Ovarian cancer is the leading cause of death from gynecologic cancers in the United States. Failure may be due to variable expression and/or complex interactions of growth factor receptors in individual tumors. As ErbB3-MET cooperativity is implicated in solid tumor resistance to EGFR/ErbB2 inhibitors, we evaluated expression of MET and all 4 ErbB family members in ovarian cancers. Tissue arrays were prepared from archival formalin-fixed paraffin-embedded tumor samples, including 202 ovarian carcinomas (Stage I-IV) and controls. Of 202 patient samples, only 25% were positive for EGFR and 35% for ErbB2 expression. ErbB3, ErbB4, and MET showed marked expression in 76%, 98%, and 96% of cases. Consistent with high incidence, there was no significant correlation for expression of ErbB3, ErbB4, or MET with outcome.
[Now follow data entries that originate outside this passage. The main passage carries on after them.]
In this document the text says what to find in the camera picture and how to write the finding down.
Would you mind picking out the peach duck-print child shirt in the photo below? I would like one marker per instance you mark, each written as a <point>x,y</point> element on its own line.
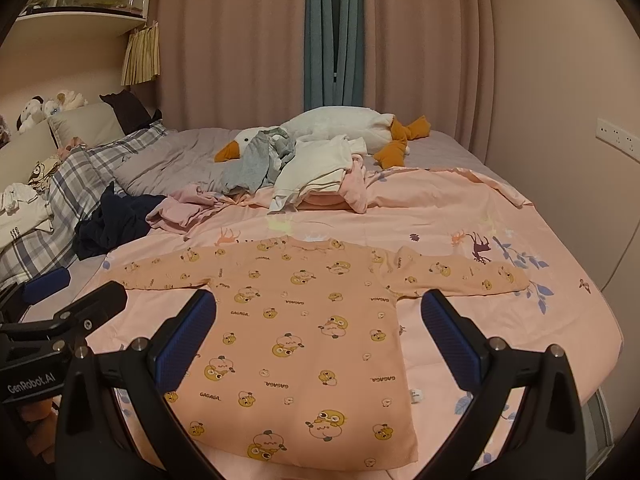
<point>303,365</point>

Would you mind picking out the yellow striped small curtain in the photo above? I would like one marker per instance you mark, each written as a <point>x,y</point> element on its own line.
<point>142,56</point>

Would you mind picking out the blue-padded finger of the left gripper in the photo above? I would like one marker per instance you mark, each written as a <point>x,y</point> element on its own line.
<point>45,285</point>

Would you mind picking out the light pink crumpled garment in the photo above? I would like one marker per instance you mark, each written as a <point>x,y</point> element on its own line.
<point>182,211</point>

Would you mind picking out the beige pillow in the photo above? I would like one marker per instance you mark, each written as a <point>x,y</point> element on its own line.
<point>94,124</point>

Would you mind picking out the pink folded garment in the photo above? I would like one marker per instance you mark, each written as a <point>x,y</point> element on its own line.
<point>341,189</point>

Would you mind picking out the grey small garment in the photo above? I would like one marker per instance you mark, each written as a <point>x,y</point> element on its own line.
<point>254,159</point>

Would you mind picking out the plush toys on headboard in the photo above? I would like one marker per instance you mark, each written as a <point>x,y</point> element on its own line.
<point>38,110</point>

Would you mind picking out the teal blue curtain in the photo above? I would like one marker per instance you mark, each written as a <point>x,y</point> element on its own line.
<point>333,53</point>

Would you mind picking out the navy blue garment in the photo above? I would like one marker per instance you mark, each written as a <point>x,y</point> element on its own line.
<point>118,220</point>

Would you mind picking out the pink animal-print duvet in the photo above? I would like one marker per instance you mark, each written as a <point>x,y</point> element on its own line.
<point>433,213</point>

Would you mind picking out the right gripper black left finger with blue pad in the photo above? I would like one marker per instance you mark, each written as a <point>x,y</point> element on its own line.
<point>93,440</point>

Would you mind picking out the white goose plush toy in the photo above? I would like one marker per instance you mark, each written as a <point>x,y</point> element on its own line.
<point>386,137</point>

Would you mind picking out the cream white garment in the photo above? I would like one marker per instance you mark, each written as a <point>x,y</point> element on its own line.
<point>317,166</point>

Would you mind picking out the white wall socket strip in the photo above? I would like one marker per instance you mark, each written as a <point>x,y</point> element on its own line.
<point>618,138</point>

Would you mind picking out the dark brown cushion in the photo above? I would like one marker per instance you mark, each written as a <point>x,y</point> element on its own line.
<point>129,111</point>

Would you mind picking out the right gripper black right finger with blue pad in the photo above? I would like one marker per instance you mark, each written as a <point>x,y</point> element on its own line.
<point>547,436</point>

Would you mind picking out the plaid grey blanket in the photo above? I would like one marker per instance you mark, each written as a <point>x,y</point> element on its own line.
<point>74,193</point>

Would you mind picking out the white printed garment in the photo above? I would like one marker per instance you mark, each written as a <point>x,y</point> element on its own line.
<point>25,207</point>

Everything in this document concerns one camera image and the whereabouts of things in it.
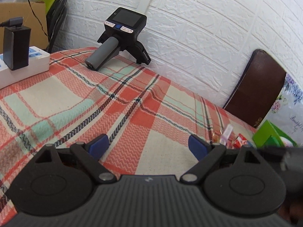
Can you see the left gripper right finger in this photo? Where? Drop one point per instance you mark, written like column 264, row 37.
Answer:
column 207, row 155

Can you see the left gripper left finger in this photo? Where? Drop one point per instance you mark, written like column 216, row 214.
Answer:
column 89, row 154

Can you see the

On the basis of their high expression in the majority of cases, inhibitors targeting ErbB3, ErbB4, and/or MET may be broadly applicable as therapeutic agents in this disease.

Figure 1

Validation of the ErbB3 antibody from MyBioSource using A and B) SkBr3 breast cancer cells; C and D) xenograft tumors excised from mice engrafted with SKOV3-ip.1 ovarian cancer cells that stably express ErbB3-GFP fusion proteins; and E and F) prostate cancer tissue.

Figure 2

Two representative ovarian cancer samples of different stage and histological types stained for ErbB1, ErbB2, ErbB3, ErbB4 and MET. Magnification is at 40X. Also included are positive control tissues used for each antibody stain.

Figure 3

Two representative ovarian cancer samples of different stage and histological type stained for ErbB3 and MET, with paired images of staining for their phosphorylated forms. The images show the assigned score for each sample. Magnification is at 40X.